- What is required -
Give back the data below exactly, with every line kept the same.
━━━━━ Stored data ━━━━━
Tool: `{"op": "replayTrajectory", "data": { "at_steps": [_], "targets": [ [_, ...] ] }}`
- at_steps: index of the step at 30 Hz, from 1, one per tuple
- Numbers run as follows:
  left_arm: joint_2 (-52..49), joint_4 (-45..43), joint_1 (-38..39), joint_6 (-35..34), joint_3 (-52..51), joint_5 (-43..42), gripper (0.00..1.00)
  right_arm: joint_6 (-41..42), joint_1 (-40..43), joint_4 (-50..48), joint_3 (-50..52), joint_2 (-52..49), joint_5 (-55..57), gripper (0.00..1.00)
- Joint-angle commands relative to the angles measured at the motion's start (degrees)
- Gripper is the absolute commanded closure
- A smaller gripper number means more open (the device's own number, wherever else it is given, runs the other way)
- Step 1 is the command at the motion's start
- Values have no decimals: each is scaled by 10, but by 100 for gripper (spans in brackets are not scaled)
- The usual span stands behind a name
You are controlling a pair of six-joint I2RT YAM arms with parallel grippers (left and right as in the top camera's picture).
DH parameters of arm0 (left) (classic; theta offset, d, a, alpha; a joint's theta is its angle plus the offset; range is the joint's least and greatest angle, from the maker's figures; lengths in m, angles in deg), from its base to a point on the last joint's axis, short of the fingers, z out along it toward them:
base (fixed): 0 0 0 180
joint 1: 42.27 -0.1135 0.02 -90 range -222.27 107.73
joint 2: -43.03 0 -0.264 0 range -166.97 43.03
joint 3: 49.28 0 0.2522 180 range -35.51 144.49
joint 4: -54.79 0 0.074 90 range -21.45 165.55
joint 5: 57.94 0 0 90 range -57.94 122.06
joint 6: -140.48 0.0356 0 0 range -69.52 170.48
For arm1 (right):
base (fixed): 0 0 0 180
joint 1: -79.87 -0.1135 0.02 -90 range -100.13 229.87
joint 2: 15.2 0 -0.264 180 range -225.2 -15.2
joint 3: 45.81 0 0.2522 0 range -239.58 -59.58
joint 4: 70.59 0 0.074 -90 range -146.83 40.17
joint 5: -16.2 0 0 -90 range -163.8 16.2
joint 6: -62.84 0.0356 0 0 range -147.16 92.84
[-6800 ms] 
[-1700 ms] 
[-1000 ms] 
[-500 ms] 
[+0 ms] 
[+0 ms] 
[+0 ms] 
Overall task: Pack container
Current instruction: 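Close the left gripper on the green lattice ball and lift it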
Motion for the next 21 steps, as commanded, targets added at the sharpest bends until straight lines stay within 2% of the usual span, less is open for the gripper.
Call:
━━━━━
- Exercise answer -
Tool: `{"op": "replayTrajectory", "data": { "at_steps": [_], "targets": [ [_, ...] ] }}`
- at_steps: index of the step at 30 Hz, from 1, one per tuple
- Numbers run as follows:
  left_arm: joint_2 (-52..49), joint_4 (-45..43), joint_1 (-38..39), joint_6 (-35..34), joint_3 (-52..51), joint_5 (-43..42), gripper (0.00..1.00)
  right_arm: joint_6 (-41..42), joint_1 (-40..43), joint_4 (-50..48), joint_3 (-50..52), joint_2 (-52..49), joint_5 (-55..57), gripper (0.00..1.00)
- Joint-angle commands relative to the angles measured at the motion's start (degrees)
- Gripper is the absolute commanded closure
- A smaller gripper number means more open (the device's own number, wherever else it is given, runs the other way)
- Step 1 is the command at the motion's start
- Values have no decimals: each is scaled by 10, but by 100 for gripper (spans in brackets are not scaled)
- The usual span stands behind a name
You are controlling a pair of six-joint I2RT YAM arms with parallel grippers (left and right as in the top camera's picture).
DH parameters of arm0 (left) (classic; theta offset, d, a, alpha; a joint's theta is its angle plus the offset; range is the joint's least and greatest angle, from the maker's figures; lengths in m, angles in deg), from its base to a point on the last joint's axis, short of the fingers, z out along it toward them:
base (fixed): 0 0 0 180
joint 1: 42.27 -0.1135 0.02 -90 range -222.27 107.73
joint 2: -43.03 0 -0.264 0 range -166.97 43.03
joint 3: 49.28 0 0.2522 180 range -35.51 144.49
joint 4: -54.79 0 0.074 90 range -21.45 165.55
joint 5: 57.94 0 0 90 range -57.94 122.06
joint 6: -140.48 0.0356 0 0 range -69.52 170.48
For arm1 (right):
base (fixed): 0 0 0 180
joint 1: -79.87 -0.1135 0.02 -90 range -100.13 229.87
joint 2: 15.2 0 -0.264 180 range -225.2 -15.2
joint 3: 45.81 0 0.2522 0 range -239.58 -59.58
joint 4: 70.59 0 0.074 -90 range -146.83 40.17
joint 5: -16.2 0 0 -90 range -163.8 16.2
joint 6: -62.84 0.0356 0 0 range -147.16 92.84
[-6800 ms] 
[-1700 ms] 
[-1000 ms] 
[-500 ms] 
[+0 ms] 
[+0 ms] 
[+0 ms] 
Overall task: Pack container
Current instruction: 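Close the left gripper on the green lattice ball and lift it
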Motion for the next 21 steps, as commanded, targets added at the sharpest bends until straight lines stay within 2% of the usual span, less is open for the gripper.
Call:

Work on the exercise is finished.